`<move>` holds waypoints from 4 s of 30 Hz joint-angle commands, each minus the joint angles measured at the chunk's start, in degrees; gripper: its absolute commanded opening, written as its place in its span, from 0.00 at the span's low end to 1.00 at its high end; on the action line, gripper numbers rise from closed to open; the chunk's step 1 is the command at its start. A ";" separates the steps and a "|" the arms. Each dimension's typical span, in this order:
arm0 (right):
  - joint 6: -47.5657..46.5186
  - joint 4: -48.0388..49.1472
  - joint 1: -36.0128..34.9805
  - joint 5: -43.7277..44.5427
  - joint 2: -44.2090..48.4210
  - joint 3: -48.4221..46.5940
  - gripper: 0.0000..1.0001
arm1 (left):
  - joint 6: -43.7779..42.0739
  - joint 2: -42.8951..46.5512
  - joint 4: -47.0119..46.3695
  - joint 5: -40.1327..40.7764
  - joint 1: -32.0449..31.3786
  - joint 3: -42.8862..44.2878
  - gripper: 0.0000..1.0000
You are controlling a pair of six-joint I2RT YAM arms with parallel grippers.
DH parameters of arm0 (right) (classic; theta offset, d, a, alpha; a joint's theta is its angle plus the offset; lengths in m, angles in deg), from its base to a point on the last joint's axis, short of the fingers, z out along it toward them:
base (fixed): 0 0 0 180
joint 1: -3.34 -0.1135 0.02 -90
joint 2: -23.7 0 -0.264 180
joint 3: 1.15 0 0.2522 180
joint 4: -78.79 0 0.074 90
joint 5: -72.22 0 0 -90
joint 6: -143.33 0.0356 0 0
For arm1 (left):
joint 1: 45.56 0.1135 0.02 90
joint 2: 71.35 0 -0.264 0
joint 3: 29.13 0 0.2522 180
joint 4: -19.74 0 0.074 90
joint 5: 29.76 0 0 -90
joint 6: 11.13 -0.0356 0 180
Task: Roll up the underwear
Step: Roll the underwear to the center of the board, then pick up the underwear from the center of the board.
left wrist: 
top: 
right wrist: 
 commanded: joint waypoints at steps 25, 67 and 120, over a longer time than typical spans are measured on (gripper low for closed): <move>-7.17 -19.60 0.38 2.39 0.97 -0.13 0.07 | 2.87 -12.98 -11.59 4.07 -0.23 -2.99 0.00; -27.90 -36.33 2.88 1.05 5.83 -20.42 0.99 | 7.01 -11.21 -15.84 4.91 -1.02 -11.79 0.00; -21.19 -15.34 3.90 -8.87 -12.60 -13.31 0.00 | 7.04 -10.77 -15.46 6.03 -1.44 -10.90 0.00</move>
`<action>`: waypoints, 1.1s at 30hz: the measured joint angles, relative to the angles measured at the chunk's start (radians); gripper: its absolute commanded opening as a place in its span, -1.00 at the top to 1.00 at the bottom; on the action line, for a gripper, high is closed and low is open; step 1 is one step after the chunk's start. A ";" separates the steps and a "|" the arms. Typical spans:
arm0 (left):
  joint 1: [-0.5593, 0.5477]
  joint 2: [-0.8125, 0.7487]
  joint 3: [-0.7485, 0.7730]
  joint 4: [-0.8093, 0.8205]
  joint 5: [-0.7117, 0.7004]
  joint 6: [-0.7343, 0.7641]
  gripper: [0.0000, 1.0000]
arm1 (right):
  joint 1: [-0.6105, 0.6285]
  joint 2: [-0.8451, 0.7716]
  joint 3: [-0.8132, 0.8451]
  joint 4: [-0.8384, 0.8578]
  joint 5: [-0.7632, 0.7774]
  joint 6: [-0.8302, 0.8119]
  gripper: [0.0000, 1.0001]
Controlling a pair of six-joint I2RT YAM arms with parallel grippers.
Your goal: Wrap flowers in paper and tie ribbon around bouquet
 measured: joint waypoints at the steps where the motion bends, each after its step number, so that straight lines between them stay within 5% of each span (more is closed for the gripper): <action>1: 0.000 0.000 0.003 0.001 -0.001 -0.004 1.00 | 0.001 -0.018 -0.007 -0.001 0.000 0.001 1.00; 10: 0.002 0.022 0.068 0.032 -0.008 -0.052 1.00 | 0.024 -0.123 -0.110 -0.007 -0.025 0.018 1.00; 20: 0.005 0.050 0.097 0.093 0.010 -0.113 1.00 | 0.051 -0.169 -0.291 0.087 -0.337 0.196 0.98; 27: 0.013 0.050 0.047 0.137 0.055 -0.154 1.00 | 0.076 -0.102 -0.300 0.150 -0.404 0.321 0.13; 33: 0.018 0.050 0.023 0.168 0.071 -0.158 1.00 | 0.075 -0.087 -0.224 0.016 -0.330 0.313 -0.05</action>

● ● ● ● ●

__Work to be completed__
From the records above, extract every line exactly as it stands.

__Answer for the task__
`<move>` holds waypoints from 4 s of 30 Hz joint-angle commands, each minus the joint angles measured at the chunk's start, in degrees; gripper: its absolute commanded opening, written as its place in its span, from 0.00 at the span's low end to 1.00 at its high end; on the action line, gripper numbers rise from closed to open; the chunk's step 1 is the command at its start. A ";" separates the steps and a "|" the arms. Each dimension's typical span, in this order:
arm0 (right):
  - joint 6: -47.5657..46.5186
  - joint 4: -48.0388..49.1472
  - joint 1: -36.0128..34.9805
  - joint 5: -43.7277..44.5427
  - joint 2: -44.2090..48.4210
  - joint 3: -48.4221..46.5940
  - gripper: 0.0000..1.0001
arm1 (left):
  - joint 6: -43.7779..42.0739
  - joint 2: -42.8951..46.5512
  - joint 4: -47.0119..46.3695
  - joint 5: -40.1327..40.7764
  - joint 1: -32.0449..31.3786
  - joint 3: -42.8862..44.2878
  - gripper: 0.0000..1.0000
You are controlling a pair of six-joint I2RT YAM arms with parallel grippers.
DH parameters of arm0 (right) (classic; theta offset, d, a, alpha; a joint's theta is its angle plus the offset; lengths in m, angles in deg), from its base to a point on the last joint's axis, short of the fingers, z out along it toward them:
base (fixed): 0 0 0 180
joint 1: -3.34 -0.1135 0.02 -90
joint 2: -23.7 0 -0.264 180
joint 3: 1.15 0 0.2522 180
joint 4: -78.79 0 0.074 90
joint 5: -72.22 0 0 -90
joint 6: -143.33 0.0356 0 0
For arm1 (left):
joint 1: 45.56 0.1135 0.02 90
joint 2: 71.35 0 -0.264 0
joint 3: 29.13 0 0.2522 180
joint 4: -19.74 0 0.074 90
joint 5: 29.76 0 0 -90
joint 6: 11.13 -0.0356 0 180
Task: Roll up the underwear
Step: Roll the underwear to the center of the board, then pick up the underwear from the center of the board.
left wrist: 
top: 
right wrist: 
 commanded: joint waypoints at steps 25, 67 and 120, over a longer time than typical spans are measured on (gripper low for closed): <move>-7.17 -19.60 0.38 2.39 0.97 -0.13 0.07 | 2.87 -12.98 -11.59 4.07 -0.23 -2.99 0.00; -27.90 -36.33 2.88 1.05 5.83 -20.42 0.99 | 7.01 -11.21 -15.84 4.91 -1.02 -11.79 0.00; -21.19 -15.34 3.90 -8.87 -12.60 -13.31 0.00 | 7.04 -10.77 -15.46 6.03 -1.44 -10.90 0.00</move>
`<action>`: waypoints, 1.1s at 30hz: the measured joint angles, relative to the angles measured at the chunk's start (radians); gripper: its absolute commanded opening as a place in its span, -1.00 at the top to 1.00 at the bottom; on the action line, for a gripper, high is closed and low is open; step 1 is one step after the chunk's start. A ";" separates the steps and a "|" the arms. Typical spans:
arm0 (left):
  joint 1: [-0.5593, 0.5477]
  joint 2: [-0.8125, 0.7487]
  joint 3: [-0.7485, 0.7730]
  joint 4: [-0.8093, 0.8205]
  joint 5: [-0.7117, 0.7004]
  joint 6: [-0.7343, 0.7641]
  gripper: [0.0000, 1.0000]
arm1 (right):
  joint 1: [-0.6105, 0.6285]
  joint 2: [-0.8451, 0.7716]
  joint 3: [-0.8132, 0.8451]
  joint 4: [-0.8384, 0.8578]
  joint 5: [-0.7632, 0.7774]
  joint 6: [-0.8302, 0.8119]
  gripper: [0.0000, 1.0001]
Controlling a pair of six-joint I2RT YAM arms with parallel grippers.
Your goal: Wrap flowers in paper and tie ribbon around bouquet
 measured: joint waypoints at the steps where the motion bends, each after its step number, so that straight lines between them stay within 5% of each span (more is closed for the gripper): <action>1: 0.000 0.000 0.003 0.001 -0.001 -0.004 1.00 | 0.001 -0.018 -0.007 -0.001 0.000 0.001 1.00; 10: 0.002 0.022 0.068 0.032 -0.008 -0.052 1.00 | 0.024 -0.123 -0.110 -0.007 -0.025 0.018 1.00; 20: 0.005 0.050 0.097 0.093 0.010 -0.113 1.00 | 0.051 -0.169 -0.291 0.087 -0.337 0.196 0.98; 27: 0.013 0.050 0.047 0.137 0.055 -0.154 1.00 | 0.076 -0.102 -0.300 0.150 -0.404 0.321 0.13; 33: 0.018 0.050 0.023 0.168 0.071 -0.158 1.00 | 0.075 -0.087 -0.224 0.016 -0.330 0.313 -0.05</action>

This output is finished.